El azar, que vuelve a condicionar el trabajo de González, hace de las suyas y en estos años en los que ha estado al abandono Auras Anónimas, fue imposible trasladar las lápidas, el costo de restaurarlas es impensable, por lo que la maestra decide volver a pintar las siluetas, esta vez más brumosas, producto de una veladura amarilla que les dio, en un intento, tal vez, de representar los algo más de 10 años que han pasado entre obra y obra.
Ahora bien, no se trata de una mera reproducción de Auras Anónimas, la maestra González trabajó de nuevo las imágenes de los cargueros, esta vez, diluyendo sus formas, sus siluetas que se disuelven en una bruma.
“Hoy, no son esas imágenes perfiladas, no todo está definido, sino que para ella, en este momento, su obra ya está tan incorporada en su ser que es una imagen que no representa, sino que es una encriptación de la memoria, es una imagen prerretiniana, es una imagen que ve por dentro.
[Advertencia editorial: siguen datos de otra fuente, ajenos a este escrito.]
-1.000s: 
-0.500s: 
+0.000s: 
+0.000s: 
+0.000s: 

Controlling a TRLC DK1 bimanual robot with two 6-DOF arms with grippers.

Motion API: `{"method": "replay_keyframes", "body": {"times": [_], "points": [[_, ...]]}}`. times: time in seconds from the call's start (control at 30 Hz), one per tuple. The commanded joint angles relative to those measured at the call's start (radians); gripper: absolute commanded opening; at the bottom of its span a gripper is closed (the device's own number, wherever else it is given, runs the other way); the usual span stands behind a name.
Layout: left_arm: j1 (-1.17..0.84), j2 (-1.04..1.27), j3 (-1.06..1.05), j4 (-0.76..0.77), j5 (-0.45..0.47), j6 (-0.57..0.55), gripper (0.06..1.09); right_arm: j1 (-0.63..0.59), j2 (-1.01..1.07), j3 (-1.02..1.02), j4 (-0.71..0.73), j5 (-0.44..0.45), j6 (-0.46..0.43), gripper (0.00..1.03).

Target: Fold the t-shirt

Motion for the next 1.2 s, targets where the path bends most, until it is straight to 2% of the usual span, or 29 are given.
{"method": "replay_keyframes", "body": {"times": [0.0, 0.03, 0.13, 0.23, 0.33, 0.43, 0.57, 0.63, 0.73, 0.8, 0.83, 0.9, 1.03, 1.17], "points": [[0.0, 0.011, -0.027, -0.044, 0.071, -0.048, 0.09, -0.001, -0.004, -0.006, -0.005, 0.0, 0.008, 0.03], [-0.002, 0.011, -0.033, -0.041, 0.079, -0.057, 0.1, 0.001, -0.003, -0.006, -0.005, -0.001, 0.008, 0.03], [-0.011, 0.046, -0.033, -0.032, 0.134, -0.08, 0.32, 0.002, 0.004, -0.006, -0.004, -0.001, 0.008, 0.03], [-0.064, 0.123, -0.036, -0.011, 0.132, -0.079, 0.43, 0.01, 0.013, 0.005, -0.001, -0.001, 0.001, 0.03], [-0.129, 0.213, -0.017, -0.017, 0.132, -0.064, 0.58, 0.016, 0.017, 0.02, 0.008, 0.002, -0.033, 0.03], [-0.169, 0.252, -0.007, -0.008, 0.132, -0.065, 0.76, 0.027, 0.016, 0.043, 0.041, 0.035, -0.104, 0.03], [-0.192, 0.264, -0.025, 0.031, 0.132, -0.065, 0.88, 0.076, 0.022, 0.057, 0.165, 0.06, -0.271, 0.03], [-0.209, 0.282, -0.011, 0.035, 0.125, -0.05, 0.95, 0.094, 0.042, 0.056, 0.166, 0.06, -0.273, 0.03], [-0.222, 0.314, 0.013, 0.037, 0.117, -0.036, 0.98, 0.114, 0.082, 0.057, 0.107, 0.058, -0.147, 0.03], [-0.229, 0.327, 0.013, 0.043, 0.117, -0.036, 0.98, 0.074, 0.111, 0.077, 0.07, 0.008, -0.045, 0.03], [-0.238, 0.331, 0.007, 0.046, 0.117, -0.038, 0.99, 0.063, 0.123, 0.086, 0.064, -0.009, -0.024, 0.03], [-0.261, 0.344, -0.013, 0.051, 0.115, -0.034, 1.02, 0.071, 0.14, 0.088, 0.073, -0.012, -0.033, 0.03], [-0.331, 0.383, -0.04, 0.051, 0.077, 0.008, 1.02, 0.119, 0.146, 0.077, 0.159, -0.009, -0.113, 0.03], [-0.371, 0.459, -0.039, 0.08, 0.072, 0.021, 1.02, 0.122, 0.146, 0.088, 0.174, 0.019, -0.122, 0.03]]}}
Ella está pintando lo que por dentro ve. Eso es lo impresionante de que esté hecho ahora, si tú ves todos esos cargueros, que es una imagen que se repite, que se repite, como ella dice, porque se repite este conflicto eternamente. ¡Hasta dónde vamos a parar! Y vamos a tener que seguir hablando y diciéndolo y pintándolo una y otra vez”, dice María Belén Sáez de Ibarra, curadora de Bruma, exposición de González en Fragmentos, que está abierta hasta mayo de 2023.
Estas obras, expuestas en Fragmentos y las expuestas en Casas Riegner, son un capítulo más en una abultada carrera, una carrera de más de 60 años en la que el humor, el comentario ácido, la mirada incansable y crítica ante la amnesia colectiva y la violencia, las víctimas, el sufrimiento y la memoria se cuelan en una pintura rotunda, en una pintura que es una celebración de la vida.